The pasta choices include a Golden Grain-like rigatoni smeared with a perfunctory tomato sauce; advertised flourishes of caramelized onion, pancetta, and Romano cheese add little flavor or substance. It's merely a filling, inoffensive platter of starch. Not quite so tasty (ahem) is the gnocchi, a difficult dish to master in any circumstance and especially unimpressive here. Instead of the puffy pillows of steam and semolina I've been lucky enough to encounter elsewhere, these gnocchi are tough, chewy, and unhampered by flavor despite the presence of mushrooms and black truffles. (Part of the problem may be the absence of Parmigiano, pecorino, or any of the other hard cheeses so necessary to the success of this delicate dish.)

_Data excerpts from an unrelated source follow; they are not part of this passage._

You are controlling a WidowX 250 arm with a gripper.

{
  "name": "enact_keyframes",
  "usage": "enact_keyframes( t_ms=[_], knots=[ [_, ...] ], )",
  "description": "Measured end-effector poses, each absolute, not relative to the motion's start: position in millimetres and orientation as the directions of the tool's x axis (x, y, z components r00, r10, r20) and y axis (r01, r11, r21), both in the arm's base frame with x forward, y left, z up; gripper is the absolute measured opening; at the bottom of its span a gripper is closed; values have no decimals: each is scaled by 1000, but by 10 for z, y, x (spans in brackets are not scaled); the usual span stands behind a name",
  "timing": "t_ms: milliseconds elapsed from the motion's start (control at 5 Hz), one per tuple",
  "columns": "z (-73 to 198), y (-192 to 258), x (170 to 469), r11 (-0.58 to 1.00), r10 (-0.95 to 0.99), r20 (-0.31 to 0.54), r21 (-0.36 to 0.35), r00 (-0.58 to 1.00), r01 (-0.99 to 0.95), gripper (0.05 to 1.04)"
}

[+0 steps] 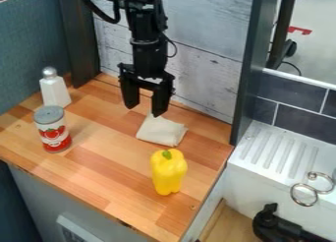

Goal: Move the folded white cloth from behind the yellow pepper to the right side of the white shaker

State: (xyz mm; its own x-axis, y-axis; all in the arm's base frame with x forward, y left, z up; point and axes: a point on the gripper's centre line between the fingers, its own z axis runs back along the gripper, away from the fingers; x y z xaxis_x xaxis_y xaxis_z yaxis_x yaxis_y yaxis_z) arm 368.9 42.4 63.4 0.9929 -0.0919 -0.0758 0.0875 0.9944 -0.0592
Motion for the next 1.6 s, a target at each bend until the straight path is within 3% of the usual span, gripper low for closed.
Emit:
enact_keyframes(
  t_ms=[400, 1000, 1600],
  knots=[
    [543, 265, 3875, 991, -129, -69, -28, 989, 128, 1001],
    [388, 90, 3842, 990, -127, -98, -69, 987, 121, 1001],
    [115, 13, 3762, 982, -124, -35, -150, 992, 118, 1001]
  ],
)
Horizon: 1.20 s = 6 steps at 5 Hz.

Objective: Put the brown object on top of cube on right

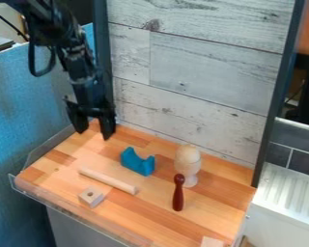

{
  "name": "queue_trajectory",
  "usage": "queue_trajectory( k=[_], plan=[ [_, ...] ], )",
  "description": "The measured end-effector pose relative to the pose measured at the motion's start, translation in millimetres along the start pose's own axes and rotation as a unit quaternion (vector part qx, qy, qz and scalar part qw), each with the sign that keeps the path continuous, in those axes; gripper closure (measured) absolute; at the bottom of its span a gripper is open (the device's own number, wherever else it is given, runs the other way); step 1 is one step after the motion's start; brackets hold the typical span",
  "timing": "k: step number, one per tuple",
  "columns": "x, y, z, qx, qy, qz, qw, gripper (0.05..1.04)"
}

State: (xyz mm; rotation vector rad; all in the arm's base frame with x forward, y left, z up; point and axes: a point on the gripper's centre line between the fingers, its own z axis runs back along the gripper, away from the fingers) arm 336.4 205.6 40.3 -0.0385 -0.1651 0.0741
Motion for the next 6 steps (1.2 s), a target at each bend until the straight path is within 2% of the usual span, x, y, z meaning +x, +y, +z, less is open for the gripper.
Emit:
queue_trajectory(
  k=[2,5,6],
  plan=[
    [-10.7,-36.8,6.9,0.007,-0.014,-0.076,0.9970,0.083],
    [-8.1,-91.0,6.8,-0.004,0.014,-0.100,0.9948,0.083],
    [-6.6,-114.0,11.2,-0.003,0.013,-0.116,0.9931,0.083]
  ],
)
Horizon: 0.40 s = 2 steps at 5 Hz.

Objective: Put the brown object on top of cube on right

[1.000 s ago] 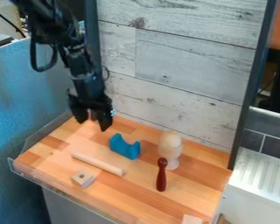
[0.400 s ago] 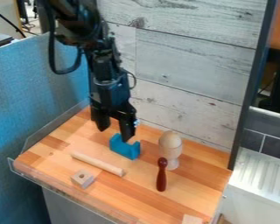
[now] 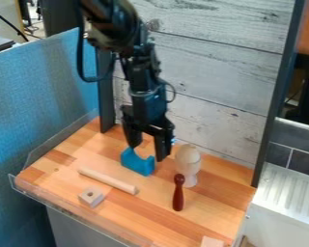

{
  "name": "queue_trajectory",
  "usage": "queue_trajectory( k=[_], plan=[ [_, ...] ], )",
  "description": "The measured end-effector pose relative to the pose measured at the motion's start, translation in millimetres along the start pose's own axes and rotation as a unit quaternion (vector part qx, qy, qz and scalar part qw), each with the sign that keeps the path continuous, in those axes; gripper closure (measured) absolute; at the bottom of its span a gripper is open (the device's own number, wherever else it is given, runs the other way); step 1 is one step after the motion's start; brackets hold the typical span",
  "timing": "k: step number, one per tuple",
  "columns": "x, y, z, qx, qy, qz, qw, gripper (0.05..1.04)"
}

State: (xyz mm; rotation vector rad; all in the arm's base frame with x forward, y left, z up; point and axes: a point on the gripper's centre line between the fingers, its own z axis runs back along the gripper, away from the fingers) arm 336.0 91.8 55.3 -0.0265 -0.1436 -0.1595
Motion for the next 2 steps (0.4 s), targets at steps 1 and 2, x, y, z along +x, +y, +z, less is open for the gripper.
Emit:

Entrees fare little better. The chicken Milanese consists of two slender fillets breaded and then cooked until tough, lukewarm, and flavorless, served with ho-hum cherry tomatoes and arugula. As a side dish we ordered the spicy broccoli, a misnomer if ever there was one. Despite visible red pepper flakes, nothing tasted spicy in this oily, undercooked vegetable. On the other hand there's the saltimbocca, the unexpected star of Noi's otherwise listless menu. This classic example of Roman cuisine combines a few simple ingredients -- veal, prosciutto, and sage -- into a richly satisfying dish. Two veal scallops are pounded until thin and tender, sautéed in a pound or so of butter, scented with the earthy aroma of sage, and topped with paper-thin shavings of that sweet, smoky Parma prosciutto. The results are unfussy and edifying, especially when accompanied by a bushel of pungent, olive oil-drizzled spinach, a verdant foil for the buttery main event.

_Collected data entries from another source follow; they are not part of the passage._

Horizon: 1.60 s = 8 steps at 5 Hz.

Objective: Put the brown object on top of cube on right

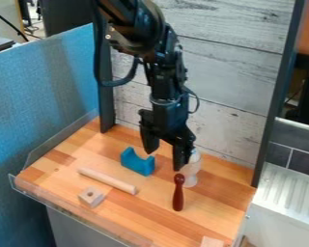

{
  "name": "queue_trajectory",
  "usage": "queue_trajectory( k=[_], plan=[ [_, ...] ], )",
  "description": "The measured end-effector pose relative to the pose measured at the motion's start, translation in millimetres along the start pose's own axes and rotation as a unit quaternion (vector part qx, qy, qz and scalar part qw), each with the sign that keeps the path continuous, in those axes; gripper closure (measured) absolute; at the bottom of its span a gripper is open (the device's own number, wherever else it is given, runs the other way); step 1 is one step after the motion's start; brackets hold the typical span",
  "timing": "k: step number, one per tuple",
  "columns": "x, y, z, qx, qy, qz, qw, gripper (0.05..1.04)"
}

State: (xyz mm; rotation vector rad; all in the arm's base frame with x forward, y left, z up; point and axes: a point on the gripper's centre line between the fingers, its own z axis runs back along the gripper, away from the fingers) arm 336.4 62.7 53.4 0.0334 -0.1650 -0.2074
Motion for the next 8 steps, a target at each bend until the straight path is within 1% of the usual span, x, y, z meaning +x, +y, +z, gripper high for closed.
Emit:
queue_trajectory(
  k=[1,2,3,4,5,7,8],
  plan=[
    [6.0,-6.2,-0.6,0.019,-0.003,-0.006,0.9998,0.083],
    [4.0,-12.5,-19.8,0.026,0.021,-0.013,0.9993,0.083],
    [6.5,-12.9,-30.3,0.033,0.033,-0.015,0.9988,0.083],
    [5.8,-12.5,-38.3,0.032,0.043,-0.018,0.9984,0.083],
    [2.3,-10.7,-47.0,0.036,0.052,-0.020,0.9978,0.137],
    [2.9,-10.2,-47.6,0.036,0.050,-0.024,0.9978,0.732],
    [1.8,-9.4,-47.9,0.031,0.050,-0.020,0.9981,0.789]
  ],
)
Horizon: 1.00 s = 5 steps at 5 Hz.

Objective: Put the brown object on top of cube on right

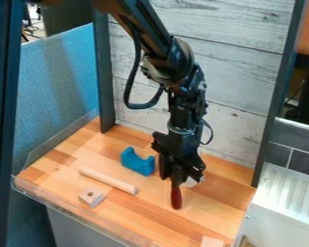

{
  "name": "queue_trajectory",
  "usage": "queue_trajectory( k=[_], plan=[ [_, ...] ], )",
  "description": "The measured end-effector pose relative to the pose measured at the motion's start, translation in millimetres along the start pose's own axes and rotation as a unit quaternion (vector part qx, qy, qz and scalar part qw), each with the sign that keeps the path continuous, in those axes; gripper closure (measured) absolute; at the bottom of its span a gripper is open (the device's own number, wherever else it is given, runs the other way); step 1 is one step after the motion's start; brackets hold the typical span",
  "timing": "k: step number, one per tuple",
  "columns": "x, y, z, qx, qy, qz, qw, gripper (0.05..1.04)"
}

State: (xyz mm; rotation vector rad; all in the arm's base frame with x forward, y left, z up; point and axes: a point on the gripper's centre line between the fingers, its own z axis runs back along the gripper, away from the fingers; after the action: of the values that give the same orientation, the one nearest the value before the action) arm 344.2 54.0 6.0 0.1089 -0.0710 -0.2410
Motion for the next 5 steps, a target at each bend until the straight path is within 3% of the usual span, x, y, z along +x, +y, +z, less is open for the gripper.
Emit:
queue_trajectory(
  k=[1,2,5],
  plan=[
    [-4.5,-4.0,0.4,-0.015,0.005,0.000,0.9999,0.789],
    [-13.4,-10.4,15.9,-0.029,-0.001,-0.008,0.9995,0.789],
    [-41.4,-43.5,56.6,-0.033,-0.049,-0.078,0.9952,0.789]
  ],
)
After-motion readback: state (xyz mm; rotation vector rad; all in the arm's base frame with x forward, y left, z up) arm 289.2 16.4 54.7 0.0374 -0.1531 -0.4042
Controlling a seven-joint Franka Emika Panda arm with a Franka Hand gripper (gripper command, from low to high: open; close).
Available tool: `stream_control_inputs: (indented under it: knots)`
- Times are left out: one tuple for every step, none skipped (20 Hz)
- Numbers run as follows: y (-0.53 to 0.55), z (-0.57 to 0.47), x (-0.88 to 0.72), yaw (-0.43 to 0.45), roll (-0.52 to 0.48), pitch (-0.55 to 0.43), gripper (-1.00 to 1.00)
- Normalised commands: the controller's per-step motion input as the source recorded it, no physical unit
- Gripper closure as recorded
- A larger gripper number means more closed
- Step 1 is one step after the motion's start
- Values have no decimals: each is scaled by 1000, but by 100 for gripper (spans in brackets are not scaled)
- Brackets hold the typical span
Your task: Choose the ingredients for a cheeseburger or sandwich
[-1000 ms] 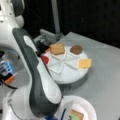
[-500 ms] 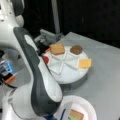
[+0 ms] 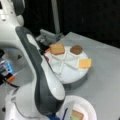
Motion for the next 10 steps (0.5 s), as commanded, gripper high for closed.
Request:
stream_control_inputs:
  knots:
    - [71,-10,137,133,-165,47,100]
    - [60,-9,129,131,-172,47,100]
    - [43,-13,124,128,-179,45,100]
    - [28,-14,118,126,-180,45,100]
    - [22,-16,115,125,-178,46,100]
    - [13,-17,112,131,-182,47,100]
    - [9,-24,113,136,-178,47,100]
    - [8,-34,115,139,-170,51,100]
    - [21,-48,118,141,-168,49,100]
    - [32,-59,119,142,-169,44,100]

For dessert we tried the white chocolate lemon tart, a mild confection in a flaky crust that nevertheless tasted store-bought. Heavy on the Reddi-wip and light on the espresso, chocolate, and Marsala, the tiramisu was a big, creamy blob without that boozy, caffeinated jolt that usually makes it, as its name translates, such a "pick-me-up." Caffeine-free tea, like Parmigiano, was nowhere to be found, and our coffee cups were not refilled.
Given all that, why did we enjoy our evening at Noi as much as we did? The short answer is that food is only one aspect of any restaurantgoing experience -- the most important, certainly, but not the entire focus. Even the perfunctory fare dished out at Noi can't entirely overwhelm the restaurant's virtues: its hospitality, charm, and Italian warmth. After dinner we strolled along chilly, rain-slick 24th Street, one of my favorite thoroughfares in the city. Past the Mystery Book Store and the 24th Street Cheese Company and the Noe Valley Bakery, we settled into a warm, good-smelling coffeehouse where Ella Fitzgerald was singing "Have Yourself a Merry Little Christmas," the most bittersweet of holiday ballads. Through the front windows we could see passers-by bundled up against the cold and mist, the street-side Christmas lights whipping in the wind. A bit of cozy familiarity can be a real blessing, especially during this particular holiday season.